Description of the task. Would you retype the whole listing exactly?

Collected data.
=-=-=-=-=

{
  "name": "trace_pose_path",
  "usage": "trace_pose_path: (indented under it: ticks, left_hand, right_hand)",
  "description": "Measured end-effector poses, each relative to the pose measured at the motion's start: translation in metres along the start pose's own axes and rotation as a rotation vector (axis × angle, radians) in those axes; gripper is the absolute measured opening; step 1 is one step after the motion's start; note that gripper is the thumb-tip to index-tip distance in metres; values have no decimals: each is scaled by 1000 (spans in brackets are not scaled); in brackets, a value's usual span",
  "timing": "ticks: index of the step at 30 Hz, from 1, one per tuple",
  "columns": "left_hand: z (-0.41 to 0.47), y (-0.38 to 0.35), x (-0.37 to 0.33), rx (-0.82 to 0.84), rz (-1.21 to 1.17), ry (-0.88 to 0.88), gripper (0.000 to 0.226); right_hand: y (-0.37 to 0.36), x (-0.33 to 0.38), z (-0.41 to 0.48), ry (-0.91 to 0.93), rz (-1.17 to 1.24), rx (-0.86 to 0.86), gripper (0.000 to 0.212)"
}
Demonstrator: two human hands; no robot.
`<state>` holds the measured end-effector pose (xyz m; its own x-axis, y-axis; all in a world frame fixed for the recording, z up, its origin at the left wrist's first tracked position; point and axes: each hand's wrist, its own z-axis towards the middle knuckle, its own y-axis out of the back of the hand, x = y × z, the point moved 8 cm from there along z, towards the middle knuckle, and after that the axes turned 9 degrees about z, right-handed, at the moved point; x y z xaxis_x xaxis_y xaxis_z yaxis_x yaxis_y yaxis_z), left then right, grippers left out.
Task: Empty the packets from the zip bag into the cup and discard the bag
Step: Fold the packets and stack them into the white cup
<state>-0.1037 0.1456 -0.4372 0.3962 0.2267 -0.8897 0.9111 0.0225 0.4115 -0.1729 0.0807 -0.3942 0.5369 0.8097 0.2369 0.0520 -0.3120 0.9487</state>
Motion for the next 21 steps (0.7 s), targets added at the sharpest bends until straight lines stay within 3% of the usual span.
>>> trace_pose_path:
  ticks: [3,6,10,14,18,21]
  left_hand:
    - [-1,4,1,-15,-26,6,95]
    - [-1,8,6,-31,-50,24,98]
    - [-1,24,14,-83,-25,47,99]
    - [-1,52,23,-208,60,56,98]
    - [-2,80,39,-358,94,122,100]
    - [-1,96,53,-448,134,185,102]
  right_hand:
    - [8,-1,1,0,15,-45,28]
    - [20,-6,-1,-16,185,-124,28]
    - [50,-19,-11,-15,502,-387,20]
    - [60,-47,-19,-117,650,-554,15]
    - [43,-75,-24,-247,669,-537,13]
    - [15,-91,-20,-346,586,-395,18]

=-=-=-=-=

Output.
{
  "name": "trace_pose_path",
  "usage": "trace_pose_path: (indented under it: ticks, left_hand, right_hand)",
  "description": "Measured end-effector poses, each relative to the pose measured at the motion's start: translation in metres along the start pose's own axes and rotation as a rotation vector (axis × angle, radians) in those axes; gripper is the absolute measured opening; step 1 is one step after the motion's start; note that gripper is the thumb-tip to index-tip distance in metres; values have no decimals: each is scaled by 1000 (spans in brackets are not scaled); in brackets, a value's usual span",
  "timing": "ticks: index of the step at 30 Hz, from 1, one per tuple",
  "columns": "left_hand: z (-0.41 to 0.47), y (-0.38 to 0.35), x (-0.37 to 0.33), rx (-0.82 to 0.84), rz (-1.21 to 1.17), ry (-0.88 to 0.88), gripper (0.000 to 0.226); right_hand: y (-0.37 to 0.36), x (-0.33 to 0.38), z (-0.41 to 0.48), ry (-0.91 to 0.93), rz (-1.17 to 1.24), rx (-0.86 to 0.86), gripper (0.000 to 0.212)"
}
Demonstrator: two human hands; no robot.
`<state>` holds the measured end-effector pose (xyz m; its own x-axis, y-axis; all in a world frame fixed for the recording, z up, its origin at the left wrist's first tracked position; point and axes: each hand's wrist, its own z-axis towards the middle knuckle, its own y-axis out of the back of the hand, x = y × z, the point moved 8 cm from there along z, towards the middle knuckle, and after that the axes turned 9 degrees about z, right-handed, at the moved point; x y z xaxis_x xaxis_y xaxis_z yaxis_x yaxis_y yaxis_z), left then right, grippers left out.
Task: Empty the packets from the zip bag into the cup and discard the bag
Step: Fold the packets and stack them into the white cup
<state>-0.1037 0.1456 -0.4372 0.3962 0.2267 -0.8897 0.9111 0.0225 0.4115 -0.1729 0.0807 -0.3942 0.5369 0.8097 0.2369 0.0520 -0.3120 0.9487</state>
Motion for the next 21 steps (0.7 s), targets added at the sharpest bends until straight lines stay within 3% of the usual span.
>>> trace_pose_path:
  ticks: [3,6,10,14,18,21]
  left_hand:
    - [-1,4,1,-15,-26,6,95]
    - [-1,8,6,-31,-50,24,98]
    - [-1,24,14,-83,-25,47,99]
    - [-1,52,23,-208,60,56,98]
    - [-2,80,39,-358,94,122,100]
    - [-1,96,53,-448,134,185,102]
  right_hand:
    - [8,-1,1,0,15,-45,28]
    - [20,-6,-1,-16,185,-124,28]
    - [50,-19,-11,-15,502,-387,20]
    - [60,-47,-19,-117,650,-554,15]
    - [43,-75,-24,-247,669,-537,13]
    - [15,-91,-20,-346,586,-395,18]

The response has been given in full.